Max menggeleng. Ditatapnya wajah Elena.
Sudah berapa kali ia menyakiti gadis kecilnya?
Berapa kali Elena menangis karena kecewa?
Haruskah Max mengecewakan Elena lagi?
Kenapa sulit sekali untuk mereka bersatu? Seolah alam bahkah berusaha memisahkan mereka.
"Aku mencintaimu, Elena." bisik Max.
---
Elena tahu ada yang tidak beres dengan Max.
Ada yang sedang Max sembunyikan.
Max menghilang lagi.
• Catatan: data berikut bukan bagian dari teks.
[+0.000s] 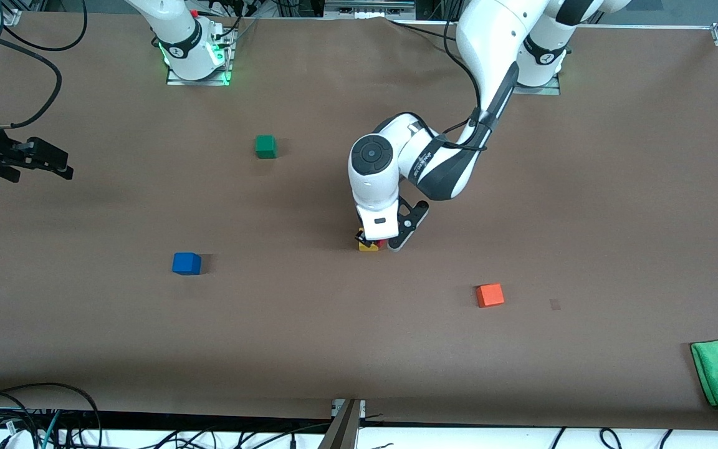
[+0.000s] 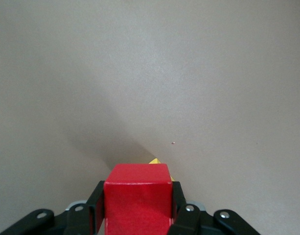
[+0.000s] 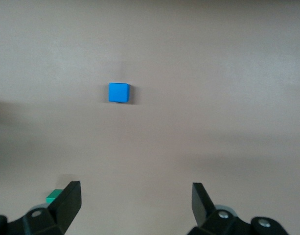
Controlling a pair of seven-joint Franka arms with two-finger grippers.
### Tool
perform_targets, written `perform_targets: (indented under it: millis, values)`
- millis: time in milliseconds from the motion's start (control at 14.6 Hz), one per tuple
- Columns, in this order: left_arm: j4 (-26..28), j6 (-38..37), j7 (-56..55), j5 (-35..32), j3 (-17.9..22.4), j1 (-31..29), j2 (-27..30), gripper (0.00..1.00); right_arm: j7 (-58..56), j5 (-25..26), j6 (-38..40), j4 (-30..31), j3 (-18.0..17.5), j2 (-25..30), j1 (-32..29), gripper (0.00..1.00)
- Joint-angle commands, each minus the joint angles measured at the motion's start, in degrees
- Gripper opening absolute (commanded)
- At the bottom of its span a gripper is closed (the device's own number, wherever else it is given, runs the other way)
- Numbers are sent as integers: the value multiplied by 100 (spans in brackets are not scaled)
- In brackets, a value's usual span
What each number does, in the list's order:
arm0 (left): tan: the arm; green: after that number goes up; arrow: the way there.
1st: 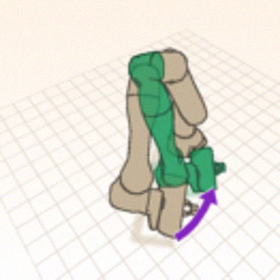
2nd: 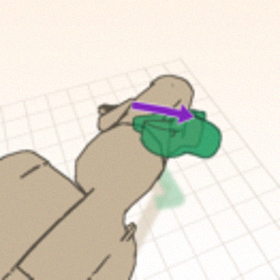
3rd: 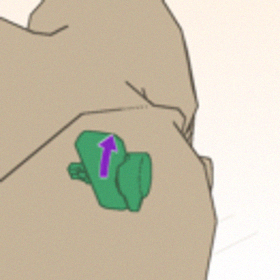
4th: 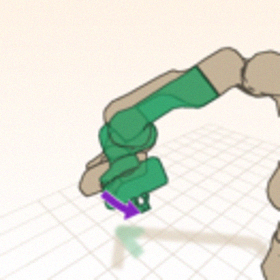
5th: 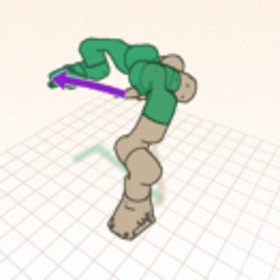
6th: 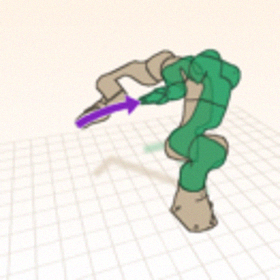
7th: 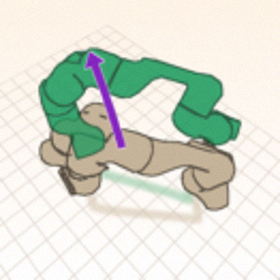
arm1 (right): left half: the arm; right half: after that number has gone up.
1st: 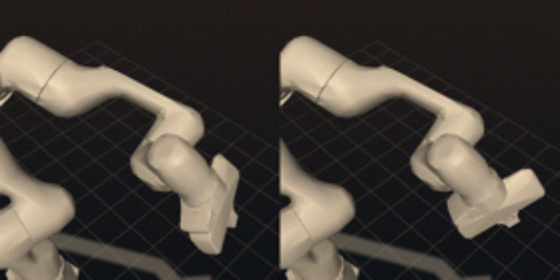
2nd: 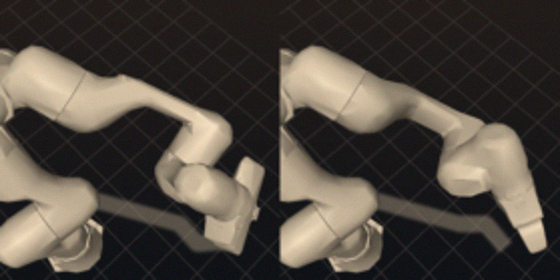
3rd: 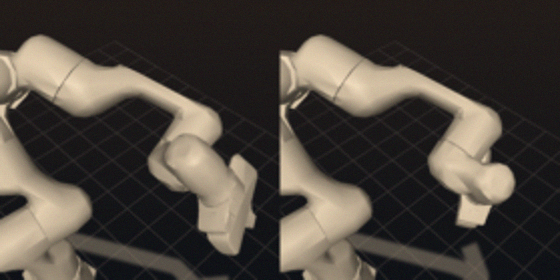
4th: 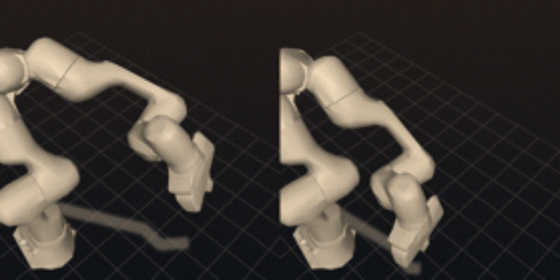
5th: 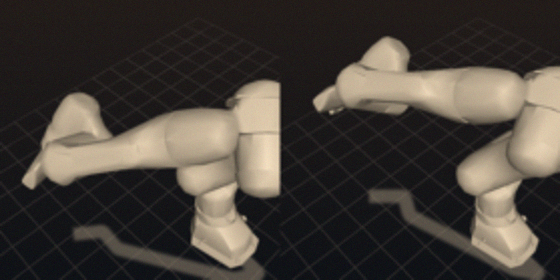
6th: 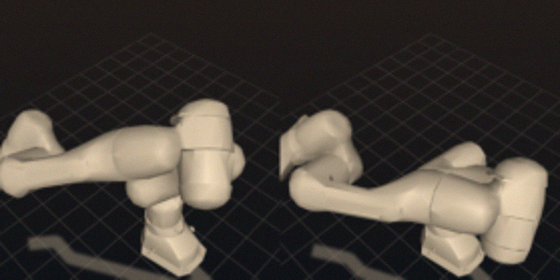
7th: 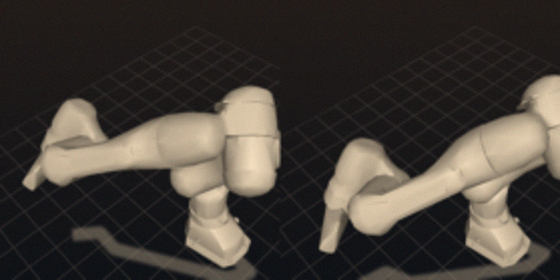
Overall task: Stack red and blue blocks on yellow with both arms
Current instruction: 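Lower the red cube onto the yellow cube with the left gripper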
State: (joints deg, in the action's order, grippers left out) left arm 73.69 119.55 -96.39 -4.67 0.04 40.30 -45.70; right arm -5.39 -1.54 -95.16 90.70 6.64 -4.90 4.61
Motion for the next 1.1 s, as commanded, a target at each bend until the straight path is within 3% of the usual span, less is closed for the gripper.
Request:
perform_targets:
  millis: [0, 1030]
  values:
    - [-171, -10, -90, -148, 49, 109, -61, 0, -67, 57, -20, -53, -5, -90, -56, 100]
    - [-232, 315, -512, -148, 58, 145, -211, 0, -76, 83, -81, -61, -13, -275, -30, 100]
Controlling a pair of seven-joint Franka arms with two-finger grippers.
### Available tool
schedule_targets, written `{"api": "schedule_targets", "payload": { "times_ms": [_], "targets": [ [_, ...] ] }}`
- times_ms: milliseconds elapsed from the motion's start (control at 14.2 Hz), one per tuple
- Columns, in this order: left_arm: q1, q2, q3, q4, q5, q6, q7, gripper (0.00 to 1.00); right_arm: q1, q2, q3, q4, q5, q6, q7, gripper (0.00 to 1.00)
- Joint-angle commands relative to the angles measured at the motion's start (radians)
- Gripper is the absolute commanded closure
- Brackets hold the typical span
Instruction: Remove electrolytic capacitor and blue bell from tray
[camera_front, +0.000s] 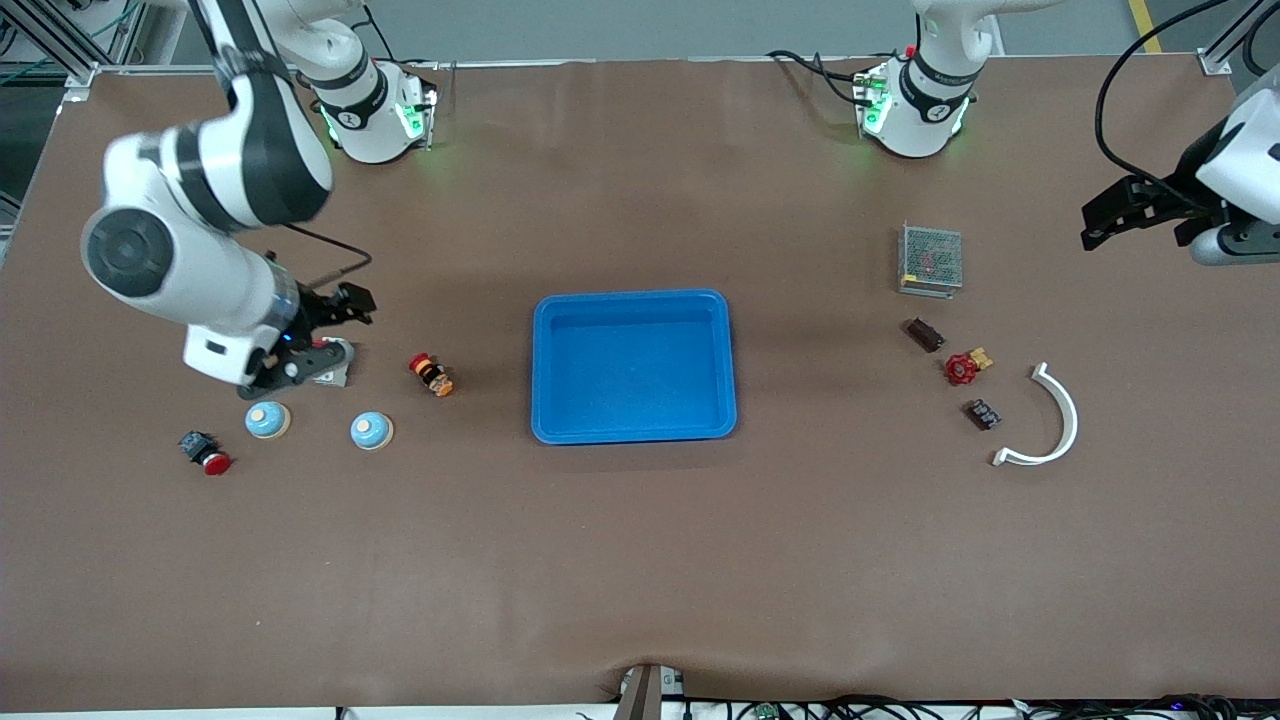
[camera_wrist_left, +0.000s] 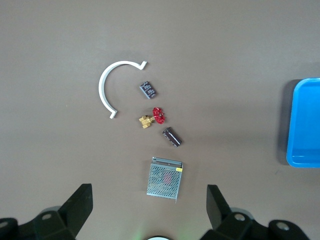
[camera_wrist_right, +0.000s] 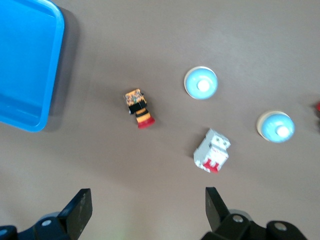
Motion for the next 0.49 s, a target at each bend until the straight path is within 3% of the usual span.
{"api": "schedule_targets", "payload": {
  "times_ms": [0, 424],
  "targets": [
    [0.002, -0.018, -0.005, -0.002, -0.012, -0.009, 0.017, 0.0, -0.041, -0.129, 0.007, -0.032, -0.037, -0.05, 0.026, 0.0],
    [0.002, -0.015, -0.003, 0.012, -0.006, -0.009, 0.017, 0.0, -0.143, -0.267, 0.008, -0.038, -0.039, -0.088, 0.09, 0.0]
  ]
}}
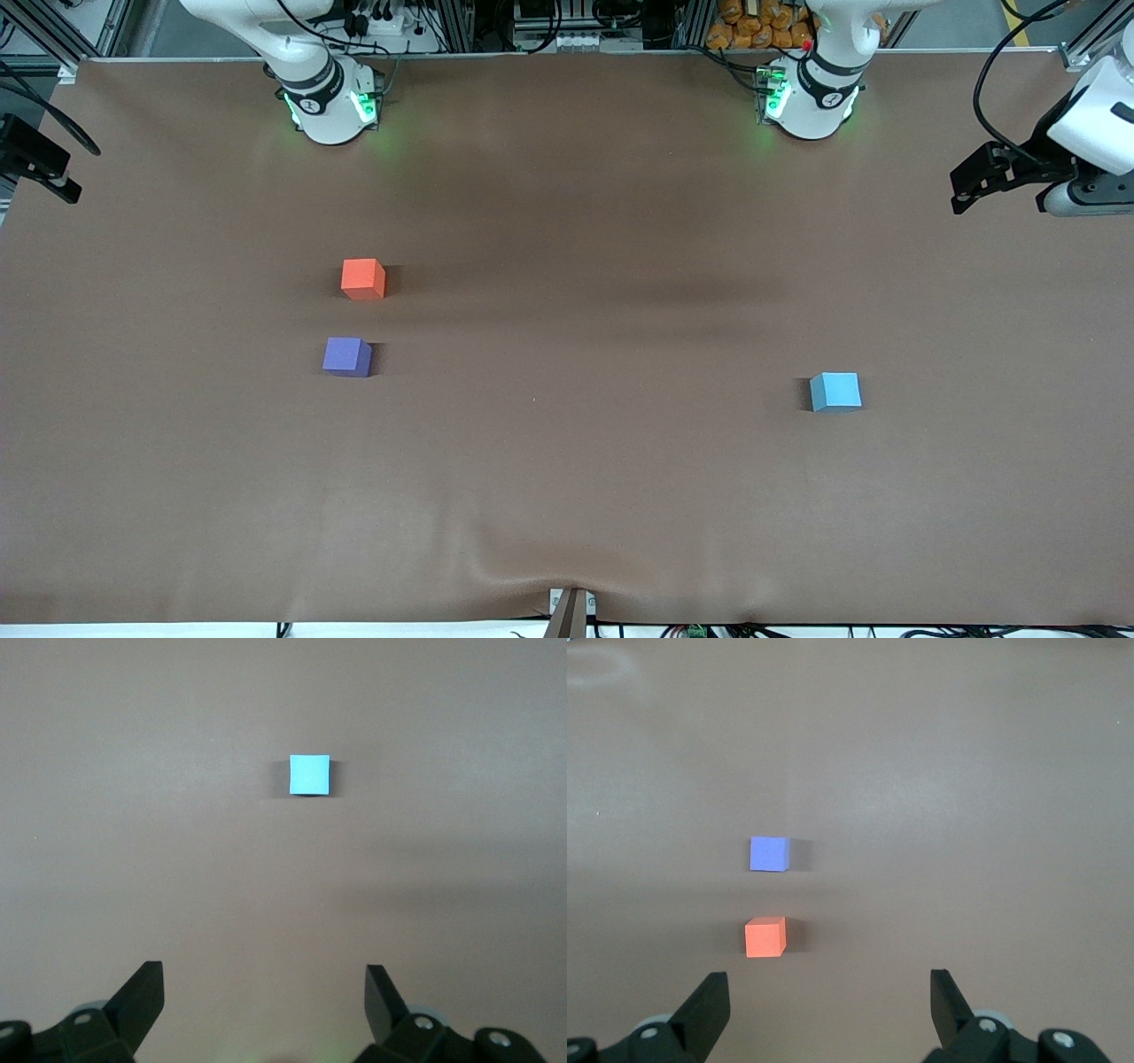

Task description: Place blue block between orange and purple blocks

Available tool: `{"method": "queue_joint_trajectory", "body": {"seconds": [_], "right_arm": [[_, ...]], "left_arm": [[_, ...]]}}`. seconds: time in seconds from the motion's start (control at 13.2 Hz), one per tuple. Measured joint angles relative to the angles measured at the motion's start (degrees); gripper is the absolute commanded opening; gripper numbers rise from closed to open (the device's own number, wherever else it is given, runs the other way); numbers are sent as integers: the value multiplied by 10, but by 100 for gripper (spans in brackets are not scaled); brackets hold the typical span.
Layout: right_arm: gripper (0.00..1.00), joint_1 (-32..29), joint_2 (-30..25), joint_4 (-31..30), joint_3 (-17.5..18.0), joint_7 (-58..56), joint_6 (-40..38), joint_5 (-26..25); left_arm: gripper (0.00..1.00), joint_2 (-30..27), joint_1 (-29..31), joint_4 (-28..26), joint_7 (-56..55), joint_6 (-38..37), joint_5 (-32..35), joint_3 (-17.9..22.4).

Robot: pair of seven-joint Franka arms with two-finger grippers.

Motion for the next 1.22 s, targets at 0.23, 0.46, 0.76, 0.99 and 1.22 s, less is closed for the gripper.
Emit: {"method": "queue_joint_trajectory", "body": {"seconds": [0.23,0.46,0.76,0.99,1.22], "right_arm": [[100,0,0,0,0,0,0,0],[100,0,0,0,0,0,0,0],[100,0,0,0,0,0,0,0],[100,0,0,0,0,0,0,0],[100,0,0,0,0,0,0,0]], "left_arm": [[100,0,0,4,0,-3,0,0],[100,1,0,4,0,-5,0,1],[100,7,0,7,2,-5,0,1],[100,9,0,8,3,-5,0,0],[100,10,0,10,3,-5,0,-2]]}}
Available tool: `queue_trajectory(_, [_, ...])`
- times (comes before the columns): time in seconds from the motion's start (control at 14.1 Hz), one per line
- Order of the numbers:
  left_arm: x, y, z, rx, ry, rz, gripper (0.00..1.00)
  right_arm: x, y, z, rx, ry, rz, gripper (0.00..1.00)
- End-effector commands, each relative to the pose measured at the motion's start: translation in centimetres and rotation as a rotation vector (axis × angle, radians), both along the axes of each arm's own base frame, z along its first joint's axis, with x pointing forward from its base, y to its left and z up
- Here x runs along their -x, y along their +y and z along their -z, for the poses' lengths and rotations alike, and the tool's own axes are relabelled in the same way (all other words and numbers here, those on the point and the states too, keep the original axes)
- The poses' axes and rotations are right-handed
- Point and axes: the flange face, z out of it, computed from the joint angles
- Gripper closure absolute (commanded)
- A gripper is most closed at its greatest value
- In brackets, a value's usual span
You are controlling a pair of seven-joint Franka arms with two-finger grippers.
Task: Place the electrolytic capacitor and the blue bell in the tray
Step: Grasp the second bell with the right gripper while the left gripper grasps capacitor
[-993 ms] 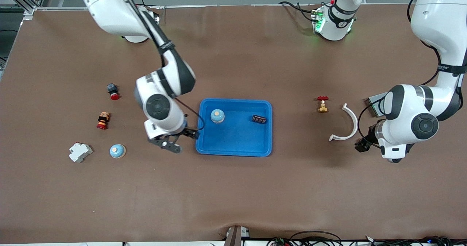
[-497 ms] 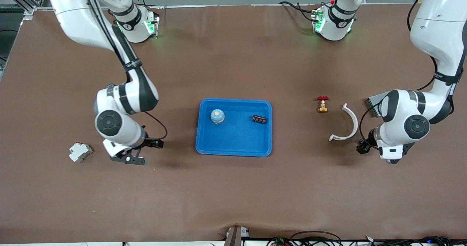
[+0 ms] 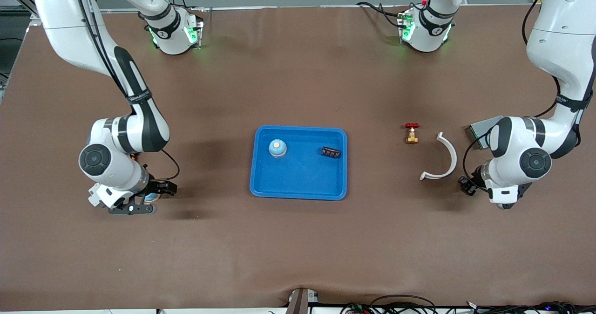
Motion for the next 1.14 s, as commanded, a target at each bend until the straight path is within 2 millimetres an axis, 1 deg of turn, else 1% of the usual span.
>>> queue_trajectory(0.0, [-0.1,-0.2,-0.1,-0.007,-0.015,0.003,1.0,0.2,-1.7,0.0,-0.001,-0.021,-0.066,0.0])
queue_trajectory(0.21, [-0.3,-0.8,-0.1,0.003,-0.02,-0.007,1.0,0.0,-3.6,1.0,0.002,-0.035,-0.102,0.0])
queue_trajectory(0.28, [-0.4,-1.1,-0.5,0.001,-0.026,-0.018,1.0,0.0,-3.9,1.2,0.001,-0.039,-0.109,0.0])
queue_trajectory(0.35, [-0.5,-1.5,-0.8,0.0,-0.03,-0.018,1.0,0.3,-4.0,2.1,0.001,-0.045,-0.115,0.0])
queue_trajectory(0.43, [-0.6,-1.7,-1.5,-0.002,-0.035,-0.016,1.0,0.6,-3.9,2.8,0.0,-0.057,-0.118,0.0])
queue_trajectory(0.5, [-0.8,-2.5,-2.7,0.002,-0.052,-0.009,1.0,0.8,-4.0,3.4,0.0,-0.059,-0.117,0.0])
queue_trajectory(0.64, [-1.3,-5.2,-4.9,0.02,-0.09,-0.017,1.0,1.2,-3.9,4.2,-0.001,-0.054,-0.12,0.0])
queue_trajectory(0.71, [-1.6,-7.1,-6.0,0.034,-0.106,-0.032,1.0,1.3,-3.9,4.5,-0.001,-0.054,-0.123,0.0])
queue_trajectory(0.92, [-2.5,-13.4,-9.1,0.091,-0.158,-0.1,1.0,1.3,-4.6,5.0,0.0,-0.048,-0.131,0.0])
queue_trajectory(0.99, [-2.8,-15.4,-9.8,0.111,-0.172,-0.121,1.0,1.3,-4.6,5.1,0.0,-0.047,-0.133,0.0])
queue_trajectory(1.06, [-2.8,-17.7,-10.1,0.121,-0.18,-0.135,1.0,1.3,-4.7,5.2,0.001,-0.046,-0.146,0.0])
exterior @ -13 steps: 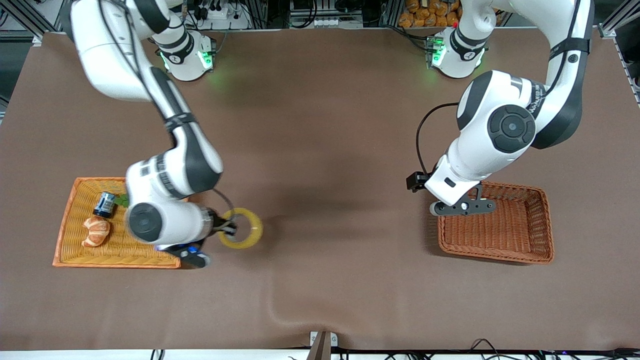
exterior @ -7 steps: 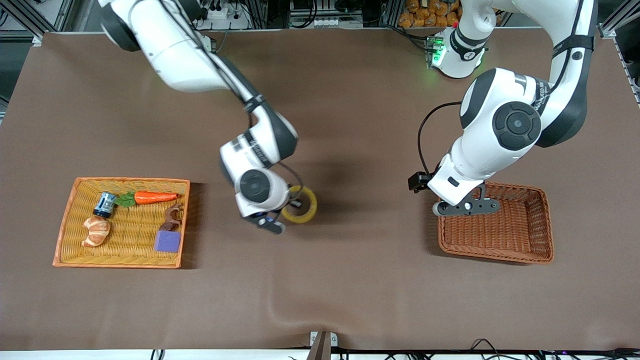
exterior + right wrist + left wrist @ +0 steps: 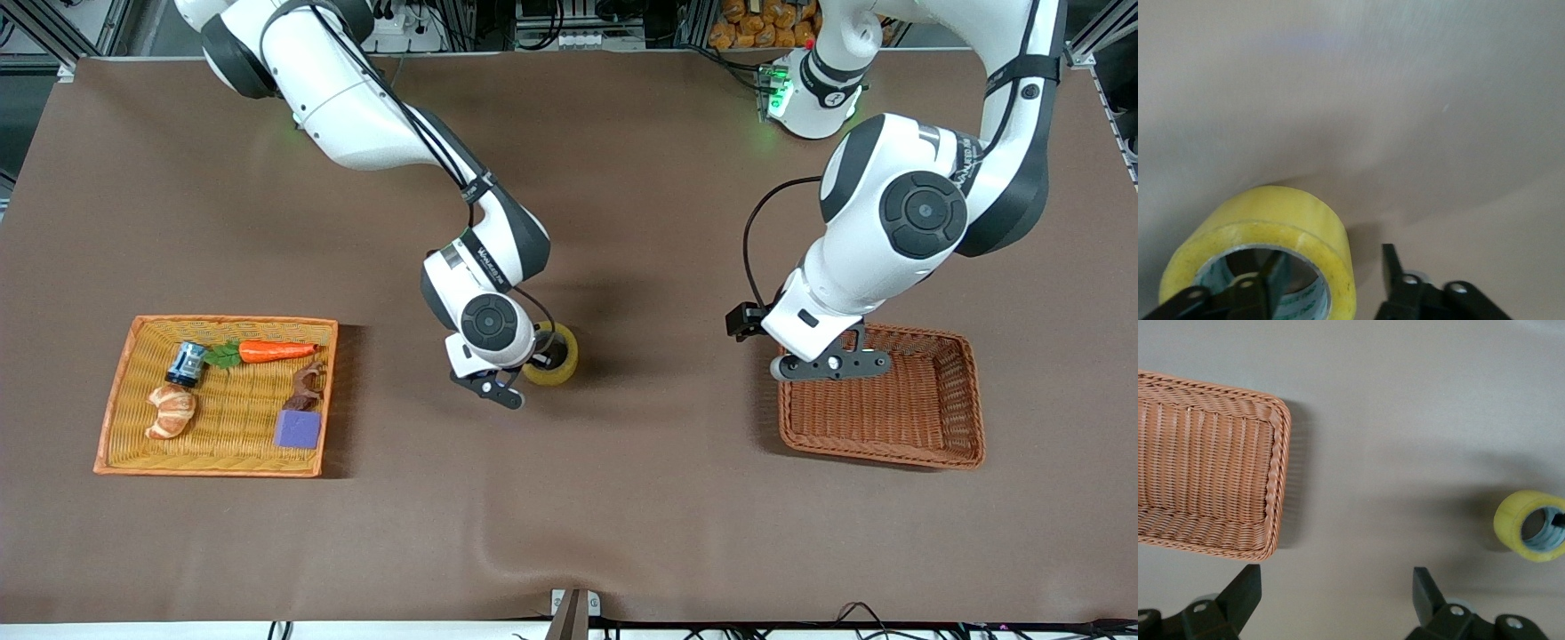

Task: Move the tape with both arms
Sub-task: 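Release the tape roll on the table with the right gripper, then grasp the tape roll with the left gripper while the right gripper withdraws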

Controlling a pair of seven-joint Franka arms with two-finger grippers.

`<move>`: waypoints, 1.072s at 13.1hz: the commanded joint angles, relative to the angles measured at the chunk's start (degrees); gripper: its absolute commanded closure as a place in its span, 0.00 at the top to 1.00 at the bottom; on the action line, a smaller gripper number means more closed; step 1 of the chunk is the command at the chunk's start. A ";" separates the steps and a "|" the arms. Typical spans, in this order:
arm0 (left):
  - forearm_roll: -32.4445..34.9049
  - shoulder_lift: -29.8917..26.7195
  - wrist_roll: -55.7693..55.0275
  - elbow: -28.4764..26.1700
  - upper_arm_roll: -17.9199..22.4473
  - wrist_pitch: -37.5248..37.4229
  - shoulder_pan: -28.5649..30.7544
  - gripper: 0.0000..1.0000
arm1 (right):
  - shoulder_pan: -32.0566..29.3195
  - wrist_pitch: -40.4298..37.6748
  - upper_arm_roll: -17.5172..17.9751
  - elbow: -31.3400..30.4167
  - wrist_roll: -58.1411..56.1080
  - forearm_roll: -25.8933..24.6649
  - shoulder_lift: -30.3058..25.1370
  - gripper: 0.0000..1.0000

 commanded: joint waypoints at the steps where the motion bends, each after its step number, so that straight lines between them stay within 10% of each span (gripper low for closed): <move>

Sejak pagi buta, ketika Elena terbangun,tidak mendapati Max di sisinya.
Elena takut.
Mencari Max di tempat biasa mereka kunjungi. Tempat-tempat yang mungkin Max datangi.
Tidak ada.
Sampai satu pesan dari nomor tak dikenal.
'Jika ingin bertemu Maxim. Gereja klasik jalan utama.'
Meski ragu, Elena datang. Setidaknya memastikan Max akan baik-baik aja.
Gereja terlihat semarak. Ada hiasan bunga putih di beberapa sudut.
Elena melangkah kaku.
Membuka pintu tinggi. Elena bisa melihat bahwa dekorasi di dalam ruangan lebih semarak.
Putih mendominasi. Indah.
Elena tidak bisa melangkah lebih jauh. Kedua kakinya terpaku. Air mata sudah meluruh jatuh menuruni pipi.
Di ujung sana. Di depan Altar.
Ada Max berjas mahal. Berdiri berhadapan dengan seorang wanita yang Elena tahu bernama Kristal.
Dua orang itu saling bertukar cincin. Setelah itu mereka berciuman.
Elena memalingkan wajah.
Max menikah?
Elena mungkin pernah mengatakan bahwa ia tidak peduli jika Kristal adalah istri Max. Maka ia akan tetap mengejar cinta Max.
Tapi sejujurnya. Ketika Max menikah..... maka saat itu adalah waktu untuk Elena berhenti.
Berhenti mencintai Max.
Elena melangkah menjauh. Meninggalkam gereja dan segala perjuangannya.